** What you are asked to do **
Since only the total matters, count the lines of these entries containing the word "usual" and write that total alone.

··· Records supplied

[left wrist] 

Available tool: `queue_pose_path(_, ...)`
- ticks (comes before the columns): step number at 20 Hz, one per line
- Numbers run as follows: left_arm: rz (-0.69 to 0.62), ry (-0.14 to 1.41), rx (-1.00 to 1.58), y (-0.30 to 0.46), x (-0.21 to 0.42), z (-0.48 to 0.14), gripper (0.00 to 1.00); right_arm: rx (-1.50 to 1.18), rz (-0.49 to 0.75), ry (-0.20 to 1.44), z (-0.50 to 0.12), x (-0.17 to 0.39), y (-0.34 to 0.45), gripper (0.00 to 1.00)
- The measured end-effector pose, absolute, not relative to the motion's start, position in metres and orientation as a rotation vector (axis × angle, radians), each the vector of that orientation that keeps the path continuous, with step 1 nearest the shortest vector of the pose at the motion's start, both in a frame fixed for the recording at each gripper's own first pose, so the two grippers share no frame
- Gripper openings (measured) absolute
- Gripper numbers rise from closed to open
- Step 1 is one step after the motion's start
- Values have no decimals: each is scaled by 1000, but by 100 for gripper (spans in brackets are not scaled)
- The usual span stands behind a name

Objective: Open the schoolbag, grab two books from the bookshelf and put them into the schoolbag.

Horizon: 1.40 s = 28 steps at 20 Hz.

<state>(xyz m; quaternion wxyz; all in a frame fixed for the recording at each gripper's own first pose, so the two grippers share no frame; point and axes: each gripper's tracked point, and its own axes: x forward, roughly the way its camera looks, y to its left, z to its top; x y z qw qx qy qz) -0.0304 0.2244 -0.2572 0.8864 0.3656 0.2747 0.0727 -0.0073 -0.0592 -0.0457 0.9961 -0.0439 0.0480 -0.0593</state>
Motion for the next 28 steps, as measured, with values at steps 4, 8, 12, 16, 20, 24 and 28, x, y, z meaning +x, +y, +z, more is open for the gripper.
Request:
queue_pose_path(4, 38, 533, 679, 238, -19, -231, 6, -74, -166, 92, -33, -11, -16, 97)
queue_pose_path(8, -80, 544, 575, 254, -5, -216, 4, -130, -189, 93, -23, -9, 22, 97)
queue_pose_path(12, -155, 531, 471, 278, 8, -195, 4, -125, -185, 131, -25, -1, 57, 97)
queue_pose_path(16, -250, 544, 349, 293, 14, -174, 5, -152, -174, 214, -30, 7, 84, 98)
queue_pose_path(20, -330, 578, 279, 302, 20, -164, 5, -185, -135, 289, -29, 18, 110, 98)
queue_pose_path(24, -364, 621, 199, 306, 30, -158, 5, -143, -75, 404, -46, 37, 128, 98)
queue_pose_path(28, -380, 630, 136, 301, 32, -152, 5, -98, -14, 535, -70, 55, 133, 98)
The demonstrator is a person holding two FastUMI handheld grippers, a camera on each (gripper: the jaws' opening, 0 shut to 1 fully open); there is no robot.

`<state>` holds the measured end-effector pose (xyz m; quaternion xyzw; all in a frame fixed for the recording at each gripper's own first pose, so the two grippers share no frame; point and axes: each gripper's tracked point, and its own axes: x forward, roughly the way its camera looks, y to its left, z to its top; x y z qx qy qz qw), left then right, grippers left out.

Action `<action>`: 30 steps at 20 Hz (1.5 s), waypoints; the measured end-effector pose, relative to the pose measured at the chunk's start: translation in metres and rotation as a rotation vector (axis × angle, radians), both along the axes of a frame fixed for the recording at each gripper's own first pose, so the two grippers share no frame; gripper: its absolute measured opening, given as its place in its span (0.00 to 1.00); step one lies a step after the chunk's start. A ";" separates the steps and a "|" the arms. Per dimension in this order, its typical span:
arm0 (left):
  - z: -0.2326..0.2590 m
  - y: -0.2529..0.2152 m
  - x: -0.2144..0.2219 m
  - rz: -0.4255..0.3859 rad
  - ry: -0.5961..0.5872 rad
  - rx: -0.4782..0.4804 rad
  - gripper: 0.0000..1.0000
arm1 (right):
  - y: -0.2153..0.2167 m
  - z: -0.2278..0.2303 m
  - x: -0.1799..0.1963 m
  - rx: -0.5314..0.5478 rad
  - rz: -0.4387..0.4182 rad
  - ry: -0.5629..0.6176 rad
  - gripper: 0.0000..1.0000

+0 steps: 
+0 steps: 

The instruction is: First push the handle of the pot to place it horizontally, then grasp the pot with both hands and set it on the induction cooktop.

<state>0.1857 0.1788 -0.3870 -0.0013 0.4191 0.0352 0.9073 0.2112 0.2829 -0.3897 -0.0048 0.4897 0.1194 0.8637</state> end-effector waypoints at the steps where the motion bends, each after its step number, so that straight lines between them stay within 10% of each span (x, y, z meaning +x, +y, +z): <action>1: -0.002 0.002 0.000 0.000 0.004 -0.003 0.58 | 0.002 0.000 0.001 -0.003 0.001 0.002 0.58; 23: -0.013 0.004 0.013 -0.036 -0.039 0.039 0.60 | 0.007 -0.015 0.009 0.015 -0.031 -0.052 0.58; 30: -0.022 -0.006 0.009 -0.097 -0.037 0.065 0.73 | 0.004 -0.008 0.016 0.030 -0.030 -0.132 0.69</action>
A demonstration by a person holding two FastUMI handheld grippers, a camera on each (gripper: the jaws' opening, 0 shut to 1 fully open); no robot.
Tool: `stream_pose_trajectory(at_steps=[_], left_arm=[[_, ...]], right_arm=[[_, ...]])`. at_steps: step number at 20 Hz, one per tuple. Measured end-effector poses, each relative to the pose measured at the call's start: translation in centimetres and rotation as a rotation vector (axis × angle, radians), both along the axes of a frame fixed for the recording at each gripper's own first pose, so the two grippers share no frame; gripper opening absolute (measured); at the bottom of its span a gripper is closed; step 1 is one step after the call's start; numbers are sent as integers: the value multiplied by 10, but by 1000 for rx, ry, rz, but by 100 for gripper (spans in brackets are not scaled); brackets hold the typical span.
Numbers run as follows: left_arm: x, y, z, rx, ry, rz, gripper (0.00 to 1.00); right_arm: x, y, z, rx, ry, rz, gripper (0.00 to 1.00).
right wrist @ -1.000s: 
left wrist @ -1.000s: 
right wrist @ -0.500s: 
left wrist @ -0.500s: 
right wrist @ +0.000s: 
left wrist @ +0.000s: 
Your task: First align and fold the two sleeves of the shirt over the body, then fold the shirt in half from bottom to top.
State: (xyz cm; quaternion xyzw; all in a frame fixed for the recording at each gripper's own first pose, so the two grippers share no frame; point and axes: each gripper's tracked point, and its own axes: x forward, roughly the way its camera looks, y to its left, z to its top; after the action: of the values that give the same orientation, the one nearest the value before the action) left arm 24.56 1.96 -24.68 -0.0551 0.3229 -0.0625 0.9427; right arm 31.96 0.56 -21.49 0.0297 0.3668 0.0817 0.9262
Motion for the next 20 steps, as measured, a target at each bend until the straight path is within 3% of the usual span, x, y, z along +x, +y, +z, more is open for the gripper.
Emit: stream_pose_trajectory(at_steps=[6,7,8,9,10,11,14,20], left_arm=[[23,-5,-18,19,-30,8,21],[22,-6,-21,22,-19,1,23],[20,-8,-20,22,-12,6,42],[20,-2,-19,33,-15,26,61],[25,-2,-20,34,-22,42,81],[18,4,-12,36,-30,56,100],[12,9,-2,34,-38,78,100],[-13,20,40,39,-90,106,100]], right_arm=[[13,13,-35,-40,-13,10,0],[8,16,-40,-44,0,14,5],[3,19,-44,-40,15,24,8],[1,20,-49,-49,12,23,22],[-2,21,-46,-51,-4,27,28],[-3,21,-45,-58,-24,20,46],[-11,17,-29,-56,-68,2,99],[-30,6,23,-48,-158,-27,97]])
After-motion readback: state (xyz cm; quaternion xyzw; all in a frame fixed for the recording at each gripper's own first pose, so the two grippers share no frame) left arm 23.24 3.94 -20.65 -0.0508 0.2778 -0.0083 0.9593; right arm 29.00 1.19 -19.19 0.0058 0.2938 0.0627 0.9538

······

** Output of the task **
2